LACSD - Even Zero Water Usage Still Produces a $120+ Monthly Bill.
LACSD is funded by ratepayers, but its Board is elected by registered voters within the District - not by ratepayer accounts. That distinction matters. Incidentally, since 2010, no Board member has been elected by the registered voters; each has instead been appointed (hand-picked) by the existing Board. Furthermore, residents should not expect the local newspaper to meaningfully alert the public about these elections; its coverage appears to favor the existing status quo. LACSD’s own election page states that the District is governed by a locally elected five-member Board consisting of individuals registered to vote within the District’s boundaries.
A homeowner may pay the LACSD bill every month and still have no direct vote in LACSD Board elections if that homeowner is not registered to vote within the District. At the same time, a registered voter living within the District may vote in LACSD Board elections even if that person is not the account-holder responsible for paying the LACSD bill.
The result is a mismatch between financial responsibility and electoral control. Ratepayers bear the cost of LACSD’s decisions through monthly water and sewer bills, fixed charges, rate increases, capital projects, staffing costs, debt, and long-term infrastructure commitments. But the voting structure does not give each ratepayer account an independent vote over the District’s management.
That matters because LACSD ratepayers are a captive audience. They cannot choose another water or sewer provider. They cannot negotiate fixed monthly charges. They cannot avoid the sewer charge by using less water.
This is not simply a billing issue. It is a governance issue.
LACSD’s decisions must be judged by a simple standard: do they protect the ratepayers who fund the system?

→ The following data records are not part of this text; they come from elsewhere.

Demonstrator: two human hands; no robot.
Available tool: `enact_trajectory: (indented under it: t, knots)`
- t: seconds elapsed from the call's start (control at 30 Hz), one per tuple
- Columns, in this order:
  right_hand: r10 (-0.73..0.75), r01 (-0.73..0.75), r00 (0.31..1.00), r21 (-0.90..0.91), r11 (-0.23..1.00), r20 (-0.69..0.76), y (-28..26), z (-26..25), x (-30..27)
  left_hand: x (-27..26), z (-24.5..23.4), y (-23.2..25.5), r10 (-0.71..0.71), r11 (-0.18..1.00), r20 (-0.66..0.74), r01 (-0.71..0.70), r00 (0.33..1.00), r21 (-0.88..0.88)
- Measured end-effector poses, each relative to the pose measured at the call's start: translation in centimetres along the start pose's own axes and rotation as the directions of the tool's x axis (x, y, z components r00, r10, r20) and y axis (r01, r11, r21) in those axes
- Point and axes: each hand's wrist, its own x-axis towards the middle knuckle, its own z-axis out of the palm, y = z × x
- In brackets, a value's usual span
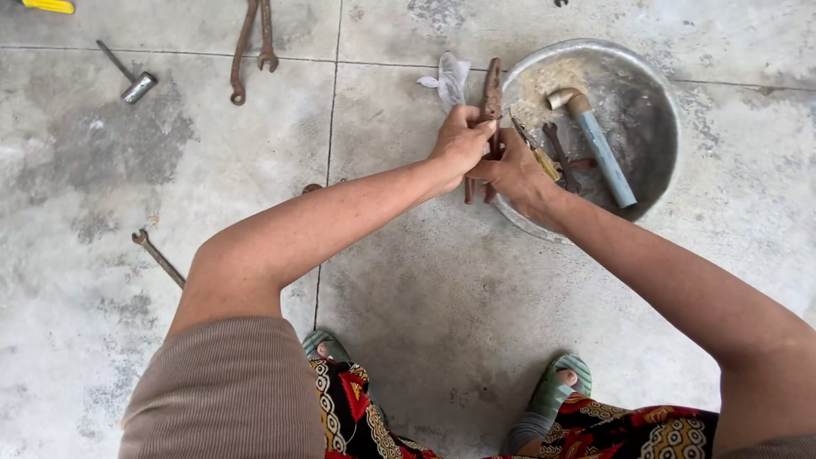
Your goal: The person gathers various tools from a tiled floor and places them into a metal basin. The items include wrenches, pliers, a hammer, a screwdriver, and metal pipes. The person handles each item individually and places it into the basin.
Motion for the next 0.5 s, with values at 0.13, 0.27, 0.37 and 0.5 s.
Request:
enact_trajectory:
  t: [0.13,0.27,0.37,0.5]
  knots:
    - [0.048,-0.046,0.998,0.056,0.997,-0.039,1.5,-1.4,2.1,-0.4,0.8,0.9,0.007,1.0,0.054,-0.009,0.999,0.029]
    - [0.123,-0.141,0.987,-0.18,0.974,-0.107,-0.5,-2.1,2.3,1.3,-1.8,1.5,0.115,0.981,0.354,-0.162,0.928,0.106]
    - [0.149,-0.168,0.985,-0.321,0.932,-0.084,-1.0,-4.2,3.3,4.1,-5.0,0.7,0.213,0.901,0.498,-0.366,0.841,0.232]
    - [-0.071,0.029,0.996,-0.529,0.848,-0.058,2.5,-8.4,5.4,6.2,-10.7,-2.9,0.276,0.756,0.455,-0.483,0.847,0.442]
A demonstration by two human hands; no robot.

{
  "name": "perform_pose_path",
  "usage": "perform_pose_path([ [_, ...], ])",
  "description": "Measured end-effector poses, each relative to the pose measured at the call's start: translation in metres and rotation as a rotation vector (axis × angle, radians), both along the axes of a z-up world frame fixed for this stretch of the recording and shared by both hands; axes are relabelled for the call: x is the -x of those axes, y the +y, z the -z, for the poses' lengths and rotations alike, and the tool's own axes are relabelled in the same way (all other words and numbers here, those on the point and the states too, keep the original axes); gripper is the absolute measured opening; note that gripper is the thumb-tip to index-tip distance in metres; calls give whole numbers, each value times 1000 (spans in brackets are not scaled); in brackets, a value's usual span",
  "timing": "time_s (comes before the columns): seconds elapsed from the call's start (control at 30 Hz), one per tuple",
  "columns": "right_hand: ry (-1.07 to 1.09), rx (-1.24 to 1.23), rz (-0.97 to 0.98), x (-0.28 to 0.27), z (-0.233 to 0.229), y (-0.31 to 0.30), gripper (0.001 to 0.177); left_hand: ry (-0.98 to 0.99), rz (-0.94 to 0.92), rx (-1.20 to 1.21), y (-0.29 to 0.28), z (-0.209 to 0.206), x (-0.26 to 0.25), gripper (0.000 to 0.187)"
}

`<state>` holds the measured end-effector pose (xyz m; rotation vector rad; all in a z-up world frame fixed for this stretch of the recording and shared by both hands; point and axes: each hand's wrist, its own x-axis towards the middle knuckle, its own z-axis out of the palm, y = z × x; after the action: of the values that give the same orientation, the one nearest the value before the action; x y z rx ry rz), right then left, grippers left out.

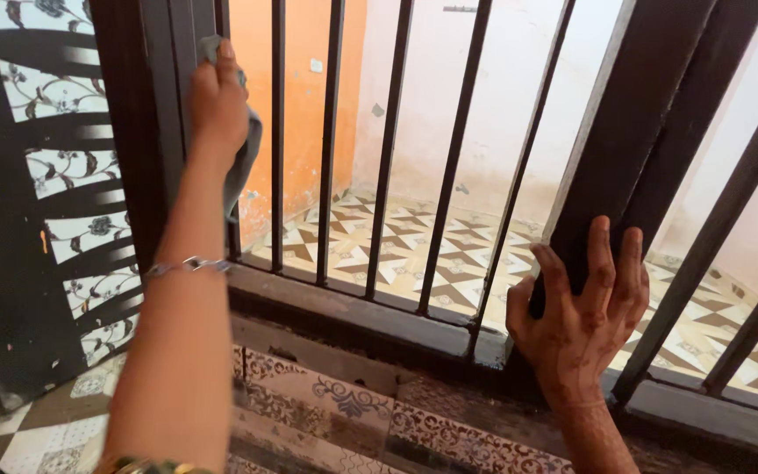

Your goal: The person wipes the bars and frame of a metal window grill using a cloth, reaching between the bars to clean different sides and parts of the frame.

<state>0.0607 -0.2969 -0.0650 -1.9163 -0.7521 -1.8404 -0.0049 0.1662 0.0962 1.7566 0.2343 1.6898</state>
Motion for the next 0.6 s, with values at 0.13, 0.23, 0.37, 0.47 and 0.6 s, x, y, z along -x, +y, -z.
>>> perform_pose_path([
  [0.13,-11,-4,2,-2,1,0,33,29,61,-6,-8,12,11,53],
  [0.23,-22,4,12,-5,2,-1,34,-7,83,27,-12,31,10,55],
  [0.37,-25,7,11,-5,3,-1,32,-30,65,32,-12,54,9,52],
  [0.47,-31,3,17,-4,2,-2,32,-41,65,36,-12,71,8,51],
  [0.6,-44,-5,21,-7,2,-2,34,-60,100,36,-12,100,7,50],
])
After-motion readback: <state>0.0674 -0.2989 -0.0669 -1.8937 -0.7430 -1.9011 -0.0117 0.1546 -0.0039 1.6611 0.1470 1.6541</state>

A Lake Arrowhead homeowner recently shared their monthly LACSD bill with us. The bill shows something every ratepayer should understand: even when the meter shows no water usage at all, the homeowner was still billed $121.39.
The bill shows the current meter read and previous meter read were both 1108, meaning the recorded water usage was 0. Yet the bill still charged $57.20 for “Water Usage” listed as Fixed, plus $64.19 for sewer, for total current charges of $121.39.
This is not an accident. LACSD’s own website explains that monthly bills include both water-use charges and fixed monthly service charges. It also states that “all customers are charged a base fixed monthly rate, regardless of water usage,” and that the base monthly fee funds infrastructure needed to keep the system operational.
That may explain the charge. It does not end the discussion.
The practical effect is simple: Lake Arrowhead homeowners are paying substantial monthly charges before they use a single drop of water. For second-home owners, seniors, fixed-income residents, and families trying to conserve, the message is clear: conservation may reduce usage charges, but it does not protect ratepayers from fixed fees.
The homeowner’s bill also states: “This bill includes a Board approved rate increase that went into effect 4/1/2026.” That means the Board’s rate decisions are directly hitting monthly household bills.
This is especially concerning because LACSD’s own budget materials show rising costs. The District’s Fiscal Years 2024–25 and 2025–26 budget states that Districtwide total expenses were budgeted at $20.8 million for 2024–25 and $21.7 million for 2025–26, reflecting increases of 8.1% and 4.4%, respectively. The same budget also states that operating personnel expense increased, with 2025–26 operating personnel expense budgeted at $9.7 million.
That is why Board accountability matters.
Every rate increase, every capital project, every staffing decision, every contract, and every long-term infrastructure commitment ultimately flows back to the monthly bills paid by Lake Arrowhead ratepayers. When spending increases, fees increase. When fixed charges rise, even zero-usage households still pay more.
The public should be asking basic questions:
· Why are fixed charges so high?
· What specific costs are driving the increases?
· What spending has the Board approved that could have been delayed, reduced, or avoided?
· How much of the ratepayer burden is tied to capital projects, debt, staffing, benefits, outside consultants, and long-term commitments?
· And most importantly: who on the Board is pushing back on behalf of the ratepayers?
The solution is straightforward: LACSD’s Board of Directors must make the well-being of ratepayers its controlling priority. If a proposed action, contract, project, expenditure, staffing decision, or rate increase does not primarily benefit the ratepayers who fund the District, then LACSD should not be acting in that regard.
Lake Arrowhead needs a Board that directs management to operate under that standard: ratepayer benefit first, spending discipline second, and no public-dollar commitment unless the ratepayer is the primary beneficiary.
A $121.39 bill with zero water usage should be a wake-up call. The issue is not just how much water we use. The issue is how much LACSD spends - and whether that spending is being managed for the benefit of the ratepayers who are forced to pay the bill.